**SUPPLIED DATA**
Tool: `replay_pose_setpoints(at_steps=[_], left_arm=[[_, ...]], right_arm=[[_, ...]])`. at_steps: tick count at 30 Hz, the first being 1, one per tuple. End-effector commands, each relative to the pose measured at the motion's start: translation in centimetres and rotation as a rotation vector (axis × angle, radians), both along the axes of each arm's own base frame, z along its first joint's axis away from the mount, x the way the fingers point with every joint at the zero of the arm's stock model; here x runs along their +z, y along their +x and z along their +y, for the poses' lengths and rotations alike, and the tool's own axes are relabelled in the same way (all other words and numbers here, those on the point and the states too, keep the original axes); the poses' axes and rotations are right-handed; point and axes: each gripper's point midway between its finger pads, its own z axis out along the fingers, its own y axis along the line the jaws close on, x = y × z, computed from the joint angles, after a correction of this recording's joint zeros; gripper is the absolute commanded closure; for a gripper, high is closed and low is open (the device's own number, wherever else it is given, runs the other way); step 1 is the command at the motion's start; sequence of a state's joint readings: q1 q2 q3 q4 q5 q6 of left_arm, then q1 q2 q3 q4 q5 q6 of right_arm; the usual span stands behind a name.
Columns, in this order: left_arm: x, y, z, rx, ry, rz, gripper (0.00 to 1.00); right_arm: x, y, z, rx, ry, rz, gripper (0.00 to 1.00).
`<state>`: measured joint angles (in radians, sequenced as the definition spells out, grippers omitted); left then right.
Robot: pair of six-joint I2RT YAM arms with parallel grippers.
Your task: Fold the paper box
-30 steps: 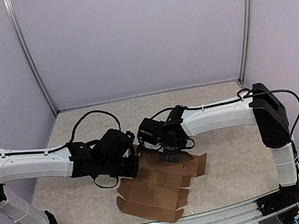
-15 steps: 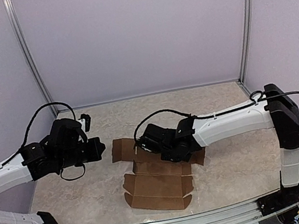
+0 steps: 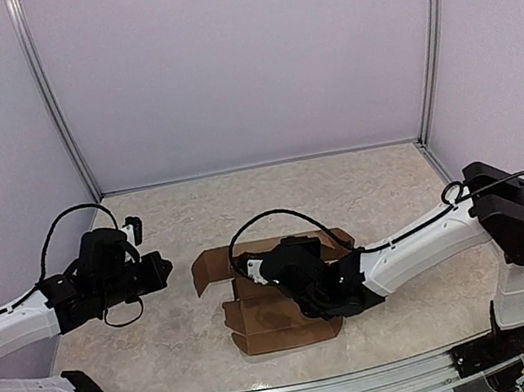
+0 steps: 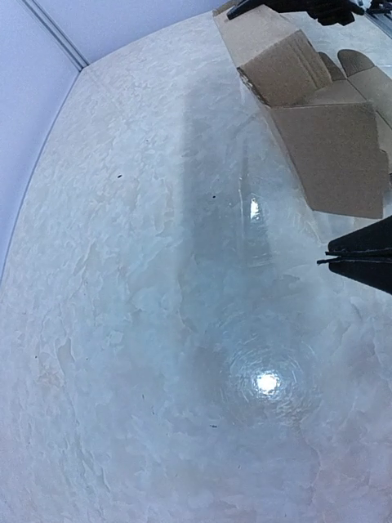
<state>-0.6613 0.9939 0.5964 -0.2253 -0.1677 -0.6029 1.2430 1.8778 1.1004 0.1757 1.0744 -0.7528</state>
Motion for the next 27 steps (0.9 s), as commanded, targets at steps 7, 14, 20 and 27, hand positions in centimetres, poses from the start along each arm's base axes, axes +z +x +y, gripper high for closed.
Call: replay_pose_setpoints(at_steps=[7, 14, 20, 27], left_arm=[[0.2, 2.2, -4.4, -0.140, -0.103, -0.066, 1.00], [-2.0, 2.3, -5.7, -0.189, -0.101, -0.015, 1.00], [-4.1, 2.0, -6.4, -0.216, -0.089, 0.036, 1.00], [-5.9, 1.0, -6.7, -0.229, -0.079, 0.086, 1.00]], right_arm=[[-0.2, -0.8, 1.7, 0.028, -0.036, -0.111, 1.00], [-2.1, -0.8, 2.1, 0.034, -0.067, -0.071, 1.00], [-3.6, -0.8, 2.1, 0.033, -0.078, -0.044, 1.00], [-4.5, -1.0, 1.8, 0.023, -0.075, -0.018, 1.00]])
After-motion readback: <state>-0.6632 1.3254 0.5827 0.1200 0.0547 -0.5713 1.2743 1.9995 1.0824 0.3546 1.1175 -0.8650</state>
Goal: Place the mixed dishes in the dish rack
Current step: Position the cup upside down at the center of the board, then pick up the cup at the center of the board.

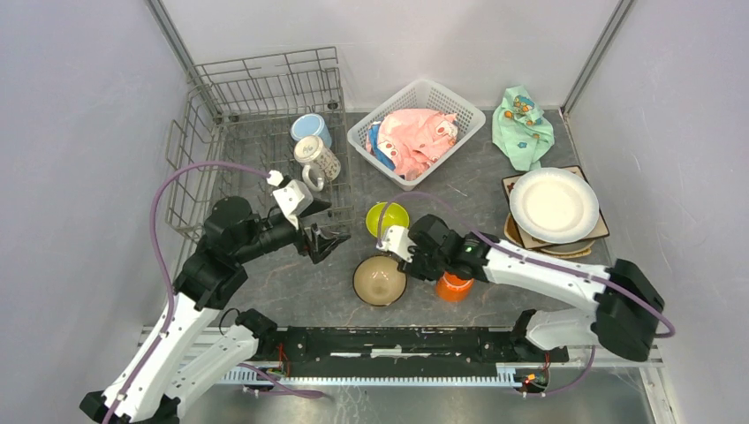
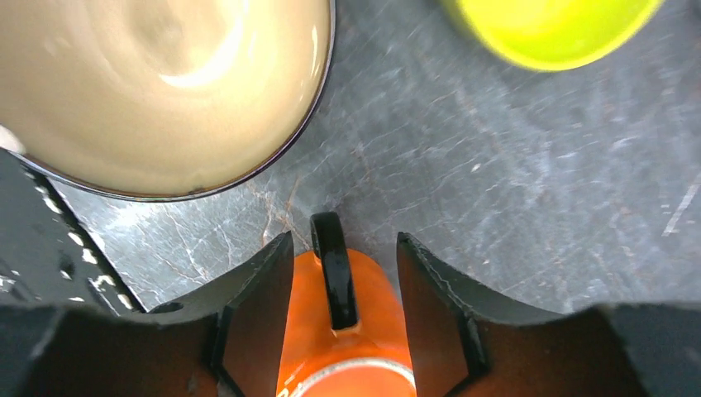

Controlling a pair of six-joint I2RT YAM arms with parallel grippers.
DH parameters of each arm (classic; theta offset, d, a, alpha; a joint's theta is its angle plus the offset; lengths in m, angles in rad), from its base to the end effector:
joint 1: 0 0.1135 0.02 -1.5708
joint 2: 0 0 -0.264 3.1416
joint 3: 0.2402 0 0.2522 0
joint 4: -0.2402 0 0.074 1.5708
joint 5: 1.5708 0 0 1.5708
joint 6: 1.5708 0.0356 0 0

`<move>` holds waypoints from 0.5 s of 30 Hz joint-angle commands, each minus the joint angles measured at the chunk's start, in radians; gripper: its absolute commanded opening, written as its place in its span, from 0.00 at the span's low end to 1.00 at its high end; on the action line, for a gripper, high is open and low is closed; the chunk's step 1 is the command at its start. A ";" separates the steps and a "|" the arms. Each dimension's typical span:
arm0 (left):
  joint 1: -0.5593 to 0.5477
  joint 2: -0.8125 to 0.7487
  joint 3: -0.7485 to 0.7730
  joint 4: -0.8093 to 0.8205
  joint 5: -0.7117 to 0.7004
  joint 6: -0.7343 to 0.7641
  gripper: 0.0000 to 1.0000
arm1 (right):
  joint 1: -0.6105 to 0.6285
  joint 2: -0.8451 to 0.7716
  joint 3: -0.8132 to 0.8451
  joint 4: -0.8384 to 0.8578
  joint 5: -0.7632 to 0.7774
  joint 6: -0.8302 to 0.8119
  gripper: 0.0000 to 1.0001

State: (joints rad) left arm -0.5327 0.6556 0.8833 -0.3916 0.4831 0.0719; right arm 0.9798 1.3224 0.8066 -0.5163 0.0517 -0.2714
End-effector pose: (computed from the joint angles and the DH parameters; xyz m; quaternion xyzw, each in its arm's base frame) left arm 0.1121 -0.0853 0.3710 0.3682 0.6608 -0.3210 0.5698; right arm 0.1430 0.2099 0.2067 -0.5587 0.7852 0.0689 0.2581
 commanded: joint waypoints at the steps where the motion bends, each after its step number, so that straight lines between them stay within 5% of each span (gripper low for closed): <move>1: -0.003 0.060 0.079 -0.005 0.094 0.064 0.86 | -0.011 -0.141 0.080 0.043 0.021 0.081 0.58; 2: -0.003 0.077 0.088 -0.011 0.107 0.070 0.86 | -0.021 -0.170 0.087 0.042 0.032 0.104 0.62; 5: -0.003 0.135 0.110 -0.012 0.110 0.072 0.84 | -0.047 -0.254 0.114 0.041 0.085 0.152 0.98; 15: -0.040 0.263 0.052 0.096 0.092 0.067 0.79 | -0.050 -0.651 0.110 0.149 0.207 0.310 0.98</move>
State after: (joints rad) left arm -0.5449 0.8917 0.9722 -0.3889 0.5774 0.0963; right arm 0.9310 0.7933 0.9192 -0.4644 0.2028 -0.0555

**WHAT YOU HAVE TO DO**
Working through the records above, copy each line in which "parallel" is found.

**EXERCISE OUTPUT**
Robot: pair of six-joint I2RT YAM arms with parallel grippers.
Controlling a pair of six-joint I2RT YAM arms with parallel grippers.

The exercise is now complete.